WORK TO BE COMPLETED: Write out exactly the lines of the material below, beginning at the top and ending at the line that contains "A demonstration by".

-*-

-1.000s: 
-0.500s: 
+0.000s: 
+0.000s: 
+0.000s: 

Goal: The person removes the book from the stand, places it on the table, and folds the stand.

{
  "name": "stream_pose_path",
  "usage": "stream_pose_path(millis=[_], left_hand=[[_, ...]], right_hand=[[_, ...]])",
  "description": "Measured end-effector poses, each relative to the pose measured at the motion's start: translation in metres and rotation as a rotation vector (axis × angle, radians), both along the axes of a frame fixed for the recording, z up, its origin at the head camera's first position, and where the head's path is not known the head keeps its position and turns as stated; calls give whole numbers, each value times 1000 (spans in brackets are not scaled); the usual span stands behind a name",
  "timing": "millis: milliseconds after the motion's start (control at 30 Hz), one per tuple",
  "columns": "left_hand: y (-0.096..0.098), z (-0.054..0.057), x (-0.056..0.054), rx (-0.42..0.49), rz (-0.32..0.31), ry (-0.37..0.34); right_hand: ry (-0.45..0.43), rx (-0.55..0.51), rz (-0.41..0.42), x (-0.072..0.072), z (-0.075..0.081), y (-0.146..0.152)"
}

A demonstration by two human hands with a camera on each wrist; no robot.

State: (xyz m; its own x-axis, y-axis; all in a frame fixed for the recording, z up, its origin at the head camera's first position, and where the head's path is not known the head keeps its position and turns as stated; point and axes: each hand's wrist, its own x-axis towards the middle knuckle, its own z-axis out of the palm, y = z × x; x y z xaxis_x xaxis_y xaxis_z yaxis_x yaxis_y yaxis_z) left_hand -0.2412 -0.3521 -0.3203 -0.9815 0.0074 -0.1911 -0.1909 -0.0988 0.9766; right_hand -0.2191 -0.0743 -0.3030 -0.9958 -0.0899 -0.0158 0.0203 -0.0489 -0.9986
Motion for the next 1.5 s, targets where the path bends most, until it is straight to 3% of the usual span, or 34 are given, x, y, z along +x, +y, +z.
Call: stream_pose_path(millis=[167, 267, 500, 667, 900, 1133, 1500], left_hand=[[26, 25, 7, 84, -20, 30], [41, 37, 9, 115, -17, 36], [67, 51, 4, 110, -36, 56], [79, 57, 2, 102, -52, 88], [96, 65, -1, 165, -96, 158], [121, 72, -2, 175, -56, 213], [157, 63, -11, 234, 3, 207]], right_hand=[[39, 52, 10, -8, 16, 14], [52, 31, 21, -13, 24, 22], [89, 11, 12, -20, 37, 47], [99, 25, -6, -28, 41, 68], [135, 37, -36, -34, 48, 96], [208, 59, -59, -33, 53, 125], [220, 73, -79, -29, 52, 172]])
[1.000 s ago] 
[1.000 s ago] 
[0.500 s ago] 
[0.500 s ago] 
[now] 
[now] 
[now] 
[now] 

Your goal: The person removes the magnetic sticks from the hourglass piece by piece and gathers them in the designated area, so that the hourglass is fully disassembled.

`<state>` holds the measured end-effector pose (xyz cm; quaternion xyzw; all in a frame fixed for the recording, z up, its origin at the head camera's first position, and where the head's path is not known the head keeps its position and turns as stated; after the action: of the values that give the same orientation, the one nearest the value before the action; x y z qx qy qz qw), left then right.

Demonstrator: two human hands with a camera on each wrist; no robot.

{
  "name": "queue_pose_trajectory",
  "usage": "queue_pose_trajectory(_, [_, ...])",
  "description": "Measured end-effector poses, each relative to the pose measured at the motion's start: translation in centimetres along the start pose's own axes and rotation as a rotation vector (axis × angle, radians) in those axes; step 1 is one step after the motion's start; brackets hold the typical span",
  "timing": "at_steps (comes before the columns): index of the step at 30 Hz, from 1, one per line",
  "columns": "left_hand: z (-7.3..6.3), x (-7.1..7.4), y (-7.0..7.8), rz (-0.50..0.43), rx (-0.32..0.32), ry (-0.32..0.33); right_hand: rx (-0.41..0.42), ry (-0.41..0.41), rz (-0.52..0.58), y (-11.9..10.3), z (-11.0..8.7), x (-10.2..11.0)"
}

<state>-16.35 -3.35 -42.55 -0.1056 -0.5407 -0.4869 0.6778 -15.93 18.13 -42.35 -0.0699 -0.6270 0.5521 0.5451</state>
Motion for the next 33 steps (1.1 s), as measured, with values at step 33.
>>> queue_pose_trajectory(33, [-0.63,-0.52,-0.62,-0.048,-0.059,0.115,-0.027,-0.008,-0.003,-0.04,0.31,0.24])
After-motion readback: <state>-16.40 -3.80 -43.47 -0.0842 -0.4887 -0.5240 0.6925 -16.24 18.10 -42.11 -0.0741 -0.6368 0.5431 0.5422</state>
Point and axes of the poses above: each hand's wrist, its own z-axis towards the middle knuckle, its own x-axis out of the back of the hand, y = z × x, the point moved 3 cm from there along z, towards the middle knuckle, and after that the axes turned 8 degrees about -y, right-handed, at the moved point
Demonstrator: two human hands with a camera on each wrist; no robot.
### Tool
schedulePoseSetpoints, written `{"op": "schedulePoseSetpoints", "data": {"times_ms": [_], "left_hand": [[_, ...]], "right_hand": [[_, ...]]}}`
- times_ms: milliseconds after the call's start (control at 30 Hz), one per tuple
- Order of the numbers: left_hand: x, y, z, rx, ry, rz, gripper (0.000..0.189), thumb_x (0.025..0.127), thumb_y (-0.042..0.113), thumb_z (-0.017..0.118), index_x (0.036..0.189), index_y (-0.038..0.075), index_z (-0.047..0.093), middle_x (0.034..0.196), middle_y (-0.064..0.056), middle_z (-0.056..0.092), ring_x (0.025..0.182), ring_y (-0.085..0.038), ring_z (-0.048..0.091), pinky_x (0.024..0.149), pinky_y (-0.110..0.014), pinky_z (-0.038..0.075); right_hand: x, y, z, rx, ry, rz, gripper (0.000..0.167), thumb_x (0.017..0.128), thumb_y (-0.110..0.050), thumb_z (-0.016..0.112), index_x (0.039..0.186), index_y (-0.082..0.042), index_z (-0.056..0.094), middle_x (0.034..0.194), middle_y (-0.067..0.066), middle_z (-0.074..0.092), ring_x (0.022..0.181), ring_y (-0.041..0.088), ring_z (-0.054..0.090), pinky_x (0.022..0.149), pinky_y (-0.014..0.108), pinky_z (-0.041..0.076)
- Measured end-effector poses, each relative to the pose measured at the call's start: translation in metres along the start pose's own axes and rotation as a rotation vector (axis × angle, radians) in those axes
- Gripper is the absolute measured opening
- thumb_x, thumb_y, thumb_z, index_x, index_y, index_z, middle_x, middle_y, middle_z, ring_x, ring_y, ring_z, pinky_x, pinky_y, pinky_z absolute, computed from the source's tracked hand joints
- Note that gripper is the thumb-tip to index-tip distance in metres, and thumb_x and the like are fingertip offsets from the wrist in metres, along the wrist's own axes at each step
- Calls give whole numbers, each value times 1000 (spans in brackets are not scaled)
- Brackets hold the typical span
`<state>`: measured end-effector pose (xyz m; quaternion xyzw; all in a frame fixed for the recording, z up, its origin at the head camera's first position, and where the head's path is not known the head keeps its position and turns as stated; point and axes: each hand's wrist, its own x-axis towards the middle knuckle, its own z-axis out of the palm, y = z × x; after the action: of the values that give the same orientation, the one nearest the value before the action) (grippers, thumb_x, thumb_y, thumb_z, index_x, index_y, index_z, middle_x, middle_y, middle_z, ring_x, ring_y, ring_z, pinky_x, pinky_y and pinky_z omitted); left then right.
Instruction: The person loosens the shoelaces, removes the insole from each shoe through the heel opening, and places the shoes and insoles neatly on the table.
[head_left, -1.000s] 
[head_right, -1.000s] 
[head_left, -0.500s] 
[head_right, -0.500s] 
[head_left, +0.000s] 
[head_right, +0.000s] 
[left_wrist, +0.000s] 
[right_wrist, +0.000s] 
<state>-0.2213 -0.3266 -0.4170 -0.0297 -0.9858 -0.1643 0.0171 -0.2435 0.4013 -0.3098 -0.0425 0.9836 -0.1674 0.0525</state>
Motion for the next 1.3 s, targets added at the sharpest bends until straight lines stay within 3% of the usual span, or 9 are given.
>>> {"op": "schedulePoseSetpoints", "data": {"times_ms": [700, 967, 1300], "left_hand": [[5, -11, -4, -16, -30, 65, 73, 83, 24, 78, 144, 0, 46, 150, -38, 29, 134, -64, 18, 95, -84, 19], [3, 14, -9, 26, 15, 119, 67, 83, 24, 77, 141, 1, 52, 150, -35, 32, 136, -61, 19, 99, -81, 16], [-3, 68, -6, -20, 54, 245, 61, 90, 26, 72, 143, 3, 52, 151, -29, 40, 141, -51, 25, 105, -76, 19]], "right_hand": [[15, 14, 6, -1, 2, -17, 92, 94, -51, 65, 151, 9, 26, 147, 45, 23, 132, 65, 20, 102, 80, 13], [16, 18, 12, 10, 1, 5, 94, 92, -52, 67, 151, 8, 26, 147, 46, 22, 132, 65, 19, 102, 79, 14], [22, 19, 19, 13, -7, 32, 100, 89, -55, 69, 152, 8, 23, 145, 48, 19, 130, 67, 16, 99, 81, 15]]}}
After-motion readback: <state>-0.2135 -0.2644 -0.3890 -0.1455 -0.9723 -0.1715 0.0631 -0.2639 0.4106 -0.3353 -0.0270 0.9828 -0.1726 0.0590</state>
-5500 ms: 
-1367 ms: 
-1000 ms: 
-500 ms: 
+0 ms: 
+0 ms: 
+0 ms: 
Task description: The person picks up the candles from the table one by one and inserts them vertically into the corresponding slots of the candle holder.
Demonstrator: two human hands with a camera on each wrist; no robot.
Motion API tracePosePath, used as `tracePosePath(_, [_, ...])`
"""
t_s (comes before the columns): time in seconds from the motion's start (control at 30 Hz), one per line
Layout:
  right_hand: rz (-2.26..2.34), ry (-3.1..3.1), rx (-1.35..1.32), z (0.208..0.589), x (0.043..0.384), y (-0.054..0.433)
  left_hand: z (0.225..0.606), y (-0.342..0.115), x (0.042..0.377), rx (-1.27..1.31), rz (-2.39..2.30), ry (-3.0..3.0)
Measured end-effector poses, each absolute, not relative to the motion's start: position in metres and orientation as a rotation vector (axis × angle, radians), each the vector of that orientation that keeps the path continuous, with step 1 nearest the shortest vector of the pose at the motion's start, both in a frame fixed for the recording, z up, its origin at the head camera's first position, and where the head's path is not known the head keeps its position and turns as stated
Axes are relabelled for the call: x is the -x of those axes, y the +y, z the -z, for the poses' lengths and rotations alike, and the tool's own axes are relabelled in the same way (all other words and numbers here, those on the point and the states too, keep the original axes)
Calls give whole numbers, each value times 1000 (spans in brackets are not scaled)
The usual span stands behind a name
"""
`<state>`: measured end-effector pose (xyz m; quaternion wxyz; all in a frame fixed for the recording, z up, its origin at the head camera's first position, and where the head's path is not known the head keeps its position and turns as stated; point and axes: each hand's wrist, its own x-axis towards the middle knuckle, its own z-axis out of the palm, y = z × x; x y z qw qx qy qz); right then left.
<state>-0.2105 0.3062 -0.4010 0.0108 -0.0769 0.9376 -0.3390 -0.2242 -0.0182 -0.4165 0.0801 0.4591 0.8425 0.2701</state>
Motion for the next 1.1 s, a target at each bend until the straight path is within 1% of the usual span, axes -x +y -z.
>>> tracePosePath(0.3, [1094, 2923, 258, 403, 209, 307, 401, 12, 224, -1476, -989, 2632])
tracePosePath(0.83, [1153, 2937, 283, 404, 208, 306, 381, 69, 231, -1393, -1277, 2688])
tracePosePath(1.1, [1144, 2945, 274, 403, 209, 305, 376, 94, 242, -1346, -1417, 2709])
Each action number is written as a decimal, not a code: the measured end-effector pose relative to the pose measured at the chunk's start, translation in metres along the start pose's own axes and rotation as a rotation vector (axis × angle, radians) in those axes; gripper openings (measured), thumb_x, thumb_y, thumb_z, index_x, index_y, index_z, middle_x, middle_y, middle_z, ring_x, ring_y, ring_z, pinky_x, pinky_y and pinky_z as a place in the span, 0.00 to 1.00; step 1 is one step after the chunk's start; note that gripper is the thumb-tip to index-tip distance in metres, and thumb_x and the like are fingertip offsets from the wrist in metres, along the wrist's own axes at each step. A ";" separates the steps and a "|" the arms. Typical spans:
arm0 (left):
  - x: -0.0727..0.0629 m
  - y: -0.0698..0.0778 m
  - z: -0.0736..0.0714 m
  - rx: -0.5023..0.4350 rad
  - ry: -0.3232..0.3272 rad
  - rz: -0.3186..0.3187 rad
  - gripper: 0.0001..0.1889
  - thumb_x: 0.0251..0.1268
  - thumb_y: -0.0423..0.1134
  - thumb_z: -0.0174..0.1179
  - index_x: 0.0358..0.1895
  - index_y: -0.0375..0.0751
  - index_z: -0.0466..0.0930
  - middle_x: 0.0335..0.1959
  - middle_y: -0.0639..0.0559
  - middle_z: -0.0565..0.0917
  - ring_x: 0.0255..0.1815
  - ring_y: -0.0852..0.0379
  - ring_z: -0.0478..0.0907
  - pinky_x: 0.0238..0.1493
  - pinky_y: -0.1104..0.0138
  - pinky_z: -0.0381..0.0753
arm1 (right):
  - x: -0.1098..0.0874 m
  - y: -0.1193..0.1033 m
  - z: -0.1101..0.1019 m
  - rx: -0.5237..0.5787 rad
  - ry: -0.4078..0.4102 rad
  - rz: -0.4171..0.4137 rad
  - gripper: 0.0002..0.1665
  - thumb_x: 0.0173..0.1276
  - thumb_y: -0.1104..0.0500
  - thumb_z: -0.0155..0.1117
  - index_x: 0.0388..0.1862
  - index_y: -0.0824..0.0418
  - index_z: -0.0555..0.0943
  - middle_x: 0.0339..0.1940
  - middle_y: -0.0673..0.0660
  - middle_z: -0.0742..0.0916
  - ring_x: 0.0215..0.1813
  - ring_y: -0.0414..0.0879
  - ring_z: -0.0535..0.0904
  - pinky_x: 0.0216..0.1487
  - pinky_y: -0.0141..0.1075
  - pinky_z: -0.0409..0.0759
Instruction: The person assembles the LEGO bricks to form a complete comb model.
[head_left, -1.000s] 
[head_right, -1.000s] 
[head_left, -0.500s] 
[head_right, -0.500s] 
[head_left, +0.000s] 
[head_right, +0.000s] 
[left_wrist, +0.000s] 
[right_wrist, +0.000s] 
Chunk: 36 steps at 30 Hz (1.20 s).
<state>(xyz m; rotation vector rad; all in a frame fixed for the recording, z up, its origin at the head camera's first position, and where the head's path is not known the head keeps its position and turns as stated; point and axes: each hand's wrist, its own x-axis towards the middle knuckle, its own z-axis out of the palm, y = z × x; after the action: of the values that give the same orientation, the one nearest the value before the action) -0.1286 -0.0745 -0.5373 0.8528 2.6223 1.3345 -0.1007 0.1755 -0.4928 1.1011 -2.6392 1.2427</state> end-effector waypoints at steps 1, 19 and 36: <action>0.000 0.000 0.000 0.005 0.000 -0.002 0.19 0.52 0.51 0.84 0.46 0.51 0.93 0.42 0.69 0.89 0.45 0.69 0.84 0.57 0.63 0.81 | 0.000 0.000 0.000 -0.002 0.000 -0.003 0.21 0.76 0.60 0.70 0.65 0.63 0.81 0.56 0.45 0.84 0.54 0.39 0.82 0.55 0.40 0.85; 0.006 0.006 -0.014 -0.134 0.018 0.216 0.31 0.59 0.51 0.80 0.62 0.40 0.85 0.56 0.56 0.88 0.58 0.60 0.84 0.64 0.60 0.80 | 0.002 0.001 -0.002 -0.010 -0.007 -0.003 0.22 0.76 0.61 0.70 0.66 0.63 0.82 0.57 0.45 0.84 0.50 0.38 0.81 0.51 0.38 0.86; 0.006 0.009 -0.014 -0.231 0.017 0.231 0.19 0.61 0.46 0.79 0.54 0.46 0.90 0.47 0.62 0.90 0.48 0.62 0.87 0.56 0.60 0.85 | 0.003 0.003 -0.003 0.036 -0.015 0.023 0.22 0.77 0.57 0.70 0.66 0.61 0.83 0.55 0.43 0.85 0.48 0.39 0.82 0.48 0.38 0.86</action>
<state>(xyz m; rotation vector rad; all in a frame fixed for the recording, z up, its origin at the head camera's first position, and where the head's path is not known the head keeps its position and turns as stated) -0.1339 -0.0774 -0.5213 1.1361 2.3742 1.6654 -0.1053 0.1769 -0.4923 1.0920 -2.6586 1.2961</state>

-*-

EXERCISE RESULT:
-1.000s: 
-0.500s: 
+0.000s: 
+0.000s: 
+0.000s: 

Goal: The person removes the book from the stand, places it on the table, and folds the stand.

{
  "name": "stream_pose_path",
  "usage": "stream_pose_path(millis=[_], left_hand=[[_, ...]], right_hand=[[_, ...]])",
  "description": "Measured end-effector poses, each relative to the pose measured at the motion's start: translation in metres and rotation as a rotation vector (axis × angle, radians), both along the axes of a frame fixed for the recording, z up, its origin at the head camera's first position, and where the head's path is not known the head keeps its position and turns as stated; calls give whole numbers, each value times 1000 (spans in brackets are not scaled); the usual span stands behind a name",
  "timing": "millis: milliseconds after the motion's start (control at 30 Hz), one per tuple",
  "columns": "left_hand: y (-0.096..0.098), z (-0.054..0.057), x (-0.056..0.054), rx (-0.42..0.49), rz (-0.32..0.31), ry (-0.37..0.34); right_hand: ry (-0.45..0.43), rx (-0.55..0.51), rz (-0.41..0.42), x (-0.072..0.072), z (-0.075..0.081), y (-0.146..0.152)"
}

A demonstration by two human hands with a camera on each wrist; no robot.

Now the answer is complete.